With regards to adverse events, there're several key points to highlight here. If we look at any-cause adverse events, essentially all patients had at least one. Grade 3, 4 was similar between the two groups, 68% for atezo plus cabo compared to 62% for cabo alone. But when we look at serious adverse events, this is where we see some differences which are important to point. Serious adverse events, 48% for the combination arm compared to 33% for the cabozantinib alone arm. Serious adverse events related to treatment, 24% for atezo plus cabo compared to 12% for cabo alone and adverse events leading to withdrawal from the trial, 16% for the combination arm and only 4% for cabo alone. So we do see that there's some additional toxicity leading to serious adverse events with the addition of atezolizumab. Most common adverse events was diarrhea, 65% in the combination arm and 71% in the cabo alone arm.

CONTACT-03 is the first randomized phase III trial in patients with any type of cancer to examine the safety and efficacy of rechallenge PD-1 inhibitor following progression or previous PD-1 or PD-L1 therapy. These results showed an absence of benefit and increased toxicity with continuation of PD-L1 inhibitor use in patients receiving TKI therapy for checkpoint inhibitor resistant renal cell carcinoma. Adding atezolizumab led to an absolute increase of 15 percentage points in the rate of serious adverse events and an absolute increase of eight percentage points in treatment-related grade 3, 4 adverse events versus cabozantinib alone. This suggests that routine use of checkpoint inhibitor rechallenge outside of clinical trials should be discouraged.
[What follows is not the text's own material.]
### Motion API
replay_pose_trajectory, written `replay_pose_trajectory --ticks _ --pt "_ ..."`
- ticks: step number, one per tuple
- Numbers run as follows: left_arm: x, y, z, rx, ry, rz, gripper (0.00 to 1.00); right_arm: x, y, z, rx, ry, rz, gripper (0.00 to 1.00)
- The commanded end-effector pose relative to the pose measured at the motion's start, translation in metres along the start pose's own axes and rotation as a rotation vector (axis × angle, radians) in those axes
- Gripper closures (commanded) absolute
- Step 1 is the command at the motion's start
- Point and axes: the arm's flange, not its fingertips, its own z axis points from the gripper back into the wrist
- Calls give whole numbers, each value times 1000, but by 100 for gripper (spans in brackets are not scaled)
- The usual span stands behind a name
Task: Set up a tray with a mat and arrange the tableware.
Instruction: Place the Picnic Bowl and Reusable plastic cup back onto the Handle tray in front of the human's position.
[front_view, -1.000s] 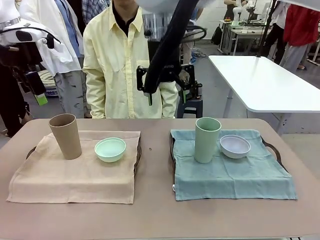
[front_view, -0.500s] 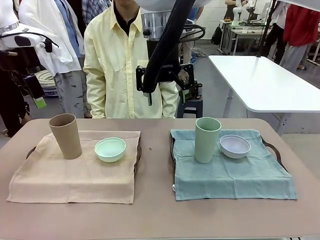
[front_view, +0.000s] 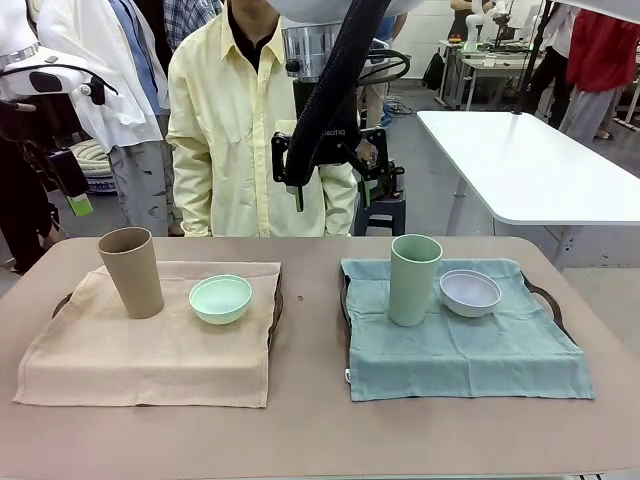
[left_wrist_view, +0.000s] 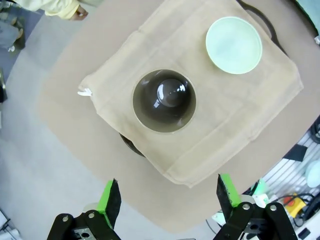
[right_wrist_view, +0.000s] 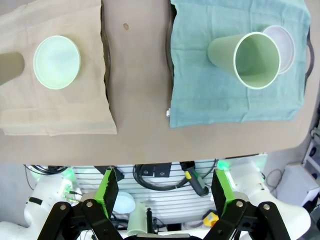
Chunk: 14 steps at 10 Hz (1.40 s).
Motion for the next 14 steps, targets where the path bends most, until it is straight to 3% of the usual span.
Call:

However, we have the ongoing phase III TiNivo study comparing tivozanib plus or minus nivolumab in patients with metastatic RCC with previous checkpoint inhibitor exposure, which will provide additional data and hopefully find a benefit in this disease space.

However, CONTACT-03 is practice changing. Currently, we know that anti-PD-1 or PD-L1 should not be used after progression on prior PD-1 or PD-L1, and we must continue looking for novel targets. So in conclusion, the data from CONTACT-03 do not support the addition of atezolizumab to targeted therapy beyond progression on previous checkpoint inhibition in patients with RCC. This is despite encouraging phase II data that supported this approach. So it shows the importance of performing phase III trials. This data highlights the importance of randomized prospective assessment of rechallenge with checkpoint inhibitors in patients with RCC and highlights the importance of further research and clarifying the role of immunotherapy in other tumor types. We thank you very much for your attention. We hope you enjoyed this UroToday Journal Club discussion of the CONTACT-03 trial recently published in The Lancet.